» EXERCISE DETAILS
The listing is to be reproduced exactly, excluding its pictures.

*** Block opens ***

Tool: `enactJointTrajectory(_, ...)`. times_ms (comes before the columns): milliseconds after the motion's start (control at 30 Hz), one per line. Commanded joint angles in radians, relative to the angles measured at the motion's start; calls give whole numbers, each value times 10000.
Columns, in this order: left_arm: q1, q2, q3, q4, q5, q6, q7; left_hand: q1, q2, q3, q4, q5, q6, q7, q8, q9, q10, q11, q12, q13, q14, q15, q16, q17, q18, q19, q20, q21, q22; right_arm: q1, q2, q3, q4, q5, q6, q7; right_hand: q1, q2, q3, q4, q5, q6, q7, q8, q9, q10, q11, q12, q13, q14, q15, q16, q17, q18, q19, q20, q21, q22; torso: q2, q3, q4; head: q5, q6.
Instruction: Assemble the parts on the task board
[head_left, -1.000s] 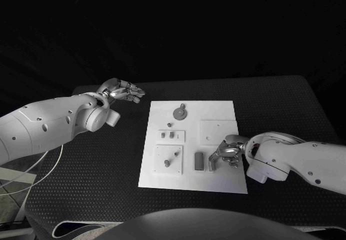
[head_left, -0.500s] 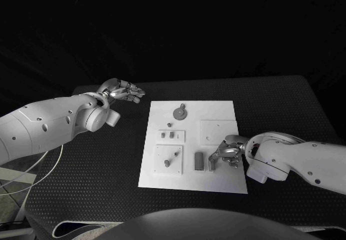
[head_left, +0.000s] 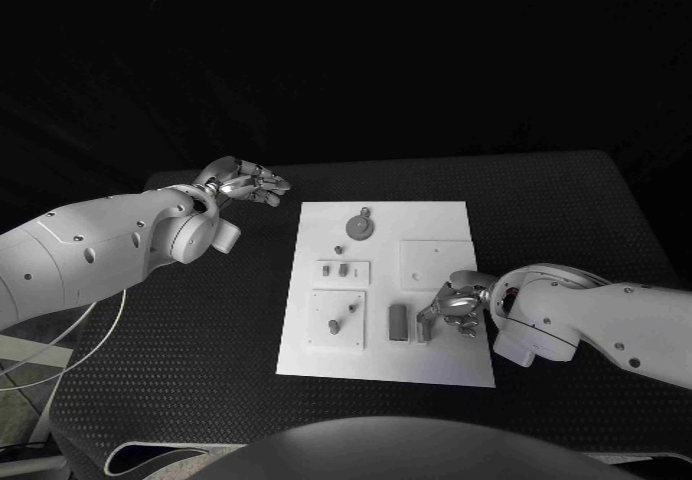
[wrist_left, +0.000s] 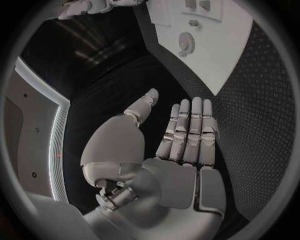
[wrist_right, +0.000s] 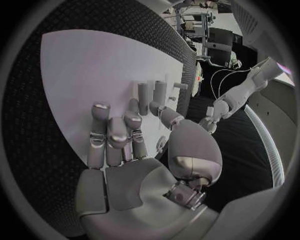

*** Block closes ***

» TASK ANSWER
Tool: `enactJointTrajectory(_, ...)`. times_ms (comes before the columns): milliseconds after the motion's start (control at 30 Hz), one per line. Commanded joint angles in radians, relative to the angles measured at the motion's start; calls give whole numbers, each value times 10000.
Columns, in this order: left_arm: q1, q2, q3, q4, q5, q6, q7; left_hand: q1, q2, q3, q4, q5, q6, q7, q8, q9, q10, q11, q12, q13, q14, q15, q16, q17, q18, q19, q20, q21, q22; right_arm: q1, q2, q3, q4, q5, q6, q7; right_hand: q1, q2, q3, q4, q5, q6, q7, q8, q9, q10, q11, q12, q13, q14, q15, q16, q17, q18, q19, q20, q21, q22; torso: q2, q3, q4; head: q5, q6.
Instruction: Assemble the parts on the task board
[head_left, -1.000s] 
[head_left, -0.500s] 
[head_left, +0.000s] 
[wrist_left, +0.000s] 
[wrist_right, +0.000s] 

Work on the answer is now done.